その物体は…色の無い、真っ黒な小箱であった。せいぜい指輪程度しか入らないであろうサイズ感の箱をぼうっと見つめていると、シズカさんは語り始めた。
「それは君の友達からだ」
「私の…友達…?」
「そう。その霊は君の事をずっと気にかけていた。…村の惨劇が起きた時、君を残して死んでしまった事を深く反省していたよ」
「…そっか。テト、ニオン、ロコのうちの誰かの…でもどうやってそんな物を?」
「その箱も一種の霊だ。本来存在しない筈なのに、確かな形を持って存在している。…今はまだ、その箱を開ける事は出来ない。けど、時が来ればきっと開く筈…と君の友達は言ってたよ」
「…ありがとう、会長さん」
「お礼は天国から見ている君の友達に。…それじゃ」
そう言い残し、会長さんの姿は光となって消えていった。きっと皆んなの待つウニストスへと帰ったのだろう。そんな消えて行く光が完全に消え去るまで、私はその光に手を振っていた。
そして光が完全に消えた時…小さな手が再び私の手をぎゅっと握る。その感触に驚いて手が伸びてきた方向を見てみると、そこには小さく口角を上げるリィちゃんの姿があった。
「天国で見てるって。良かったね」
「…そうだね。一人になっちゃったと思ってたけど…皆んなが見守ってくれてたみたい」
「そもそも一人じゃないでしょ」
「そうだった。…リィちゃんや皆んながいるもんね」
「うむ。キャロの友達以上にキャロの事を大切にしてやろう」
「ありがとう。じゃあ、私もそうするね」
「天国から見てる友達達、悪いな。キャロは私が貰った」
「貰われちゃった」
ふふっと互いに冗談っぽく笑い、私達は通行人を避けながらこの美しい町を走った。片方の手には居なくなってしまった友人からの贈り物を、そしてもう片方の手にはかけがえのない今の友人の暖かな手を握りしめて。

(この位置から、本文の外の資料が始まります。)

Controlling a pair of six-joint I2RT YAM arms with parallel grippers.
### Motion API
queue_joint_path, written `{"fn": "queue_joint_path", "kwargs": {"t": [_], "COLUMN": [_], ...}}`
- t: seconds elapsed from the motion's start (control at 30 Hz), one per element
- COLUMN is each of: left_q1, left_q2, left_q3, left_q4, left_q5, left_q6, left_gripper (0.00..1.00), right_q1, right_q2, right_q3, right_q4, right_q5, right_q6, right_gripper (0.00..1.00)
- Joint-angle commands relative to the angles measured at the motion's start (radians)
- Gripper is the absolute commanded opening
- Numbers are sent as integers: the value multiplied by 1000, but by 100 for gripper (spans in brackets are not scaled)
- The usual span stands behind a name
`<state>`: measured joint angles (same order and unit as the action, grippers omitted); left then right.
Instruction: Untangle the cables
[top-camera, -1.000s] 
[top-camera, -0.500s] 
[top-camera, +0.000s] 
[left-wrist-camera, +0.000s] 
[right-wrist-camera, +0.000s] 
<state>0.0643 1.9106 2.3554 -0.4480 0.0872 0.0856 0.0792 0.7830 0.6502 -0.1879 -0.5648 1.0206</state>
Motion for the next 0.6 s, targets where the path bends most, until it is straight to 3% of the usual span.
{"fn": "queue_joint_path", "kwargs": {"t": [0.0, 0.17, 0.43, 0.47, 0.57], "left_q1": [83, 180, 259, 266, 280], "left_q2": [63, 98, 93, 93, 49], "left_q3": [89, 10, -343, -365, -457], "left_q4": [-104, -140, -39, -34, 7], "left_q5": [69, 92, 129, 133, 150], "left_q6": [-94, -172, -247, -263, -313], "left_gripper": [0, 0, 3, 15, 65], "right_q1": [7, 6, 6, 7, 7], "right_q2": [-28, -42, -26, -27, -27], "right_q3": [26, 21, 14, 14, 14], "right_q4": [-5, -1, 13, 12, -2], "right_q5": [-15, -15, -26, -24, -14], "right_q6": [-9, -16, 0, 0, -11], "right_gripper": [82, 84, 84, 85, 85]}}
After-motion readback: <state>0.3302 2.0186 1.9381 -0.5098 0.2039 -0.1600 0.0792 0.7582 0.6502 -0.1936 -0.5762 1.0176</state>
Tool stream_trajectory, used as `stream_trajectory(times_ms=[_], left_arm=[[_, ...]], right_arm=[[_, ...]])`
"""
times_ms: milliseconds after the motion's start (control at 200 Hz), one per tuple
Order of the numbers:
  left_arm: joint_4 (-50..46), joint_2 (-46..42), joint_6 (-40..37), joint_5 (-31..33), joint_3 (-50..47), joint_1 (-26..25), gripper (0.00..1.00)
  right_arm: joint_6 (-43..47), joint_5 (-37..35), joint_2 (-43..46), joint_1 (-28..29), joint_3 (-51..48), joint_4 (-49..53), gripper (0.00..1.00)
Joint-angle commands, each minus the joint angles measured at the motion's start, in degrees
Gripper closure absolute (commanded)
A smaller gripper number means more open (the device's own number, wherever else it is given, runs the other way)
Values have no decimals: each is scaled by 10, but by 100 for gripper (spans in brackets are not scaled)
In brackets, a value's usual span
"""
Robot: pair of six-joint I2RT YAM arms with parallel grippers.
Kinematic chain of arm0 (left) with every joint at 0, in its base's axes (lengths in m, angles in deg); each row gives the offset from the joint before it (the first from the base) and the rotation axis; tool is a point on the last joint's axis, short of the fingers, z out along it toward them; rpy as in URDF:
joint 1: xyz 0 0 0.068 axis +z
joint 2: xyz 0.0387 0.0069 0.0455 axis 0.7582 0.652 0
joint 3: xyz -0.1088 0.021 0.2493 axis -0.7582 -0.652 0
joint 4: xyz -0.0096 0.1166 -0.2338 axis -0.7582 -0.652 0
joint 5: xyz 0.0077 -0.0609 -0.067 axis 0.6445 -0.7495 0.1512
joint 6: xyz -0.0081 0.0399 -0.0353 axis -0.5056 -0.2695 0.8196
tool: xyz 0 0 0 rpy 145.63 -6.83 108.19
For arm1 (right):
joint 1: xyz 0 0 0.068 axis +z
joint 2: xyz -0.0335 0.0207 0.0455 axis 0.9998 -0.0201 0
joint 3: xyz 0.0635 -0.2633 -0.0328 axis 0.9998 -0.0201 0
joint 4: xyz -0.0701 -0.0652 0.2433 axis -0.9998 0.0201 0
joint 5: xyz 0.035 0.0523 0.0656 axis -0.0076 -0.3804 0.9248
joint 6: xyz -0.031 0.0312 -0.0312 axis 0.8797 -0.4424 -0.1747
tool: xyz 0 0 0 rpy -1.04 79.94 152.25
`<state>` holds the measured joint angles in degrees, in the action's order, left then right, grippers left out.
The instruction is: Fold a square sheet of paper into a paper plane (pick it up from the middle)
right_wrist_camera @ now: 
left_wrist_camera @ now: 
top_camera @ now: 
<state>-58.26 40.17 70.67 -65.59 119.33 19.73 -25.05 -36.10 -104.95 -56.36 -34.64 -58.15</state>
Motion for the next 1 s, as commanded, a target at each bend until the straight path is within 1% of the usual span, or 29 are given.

ある有名な漫画の台詞で『人はいつ死ぬと思う?人に忘れ去られた時さ』という言葉があります。
実際、私はその通りだと思っています。自分の存在が消え去る事があっても、きっと自分が誰かに与えた影響や思い出は小さな自分の分身として誰かの中で生き続けるのです。そうして自分の事を覚えていてくれる人の心の一部に自分が居て、その人と共に生きていくのです。
そして自分が誰かに残した想いや考え方を、その人が第三者に与えるかもしれません。きっとそうした小さな連鎖が長い長い年月をかけて人間という種を良い方向に変えていくんだと思います。そういう意味では、私達は不死身かもしれませんね。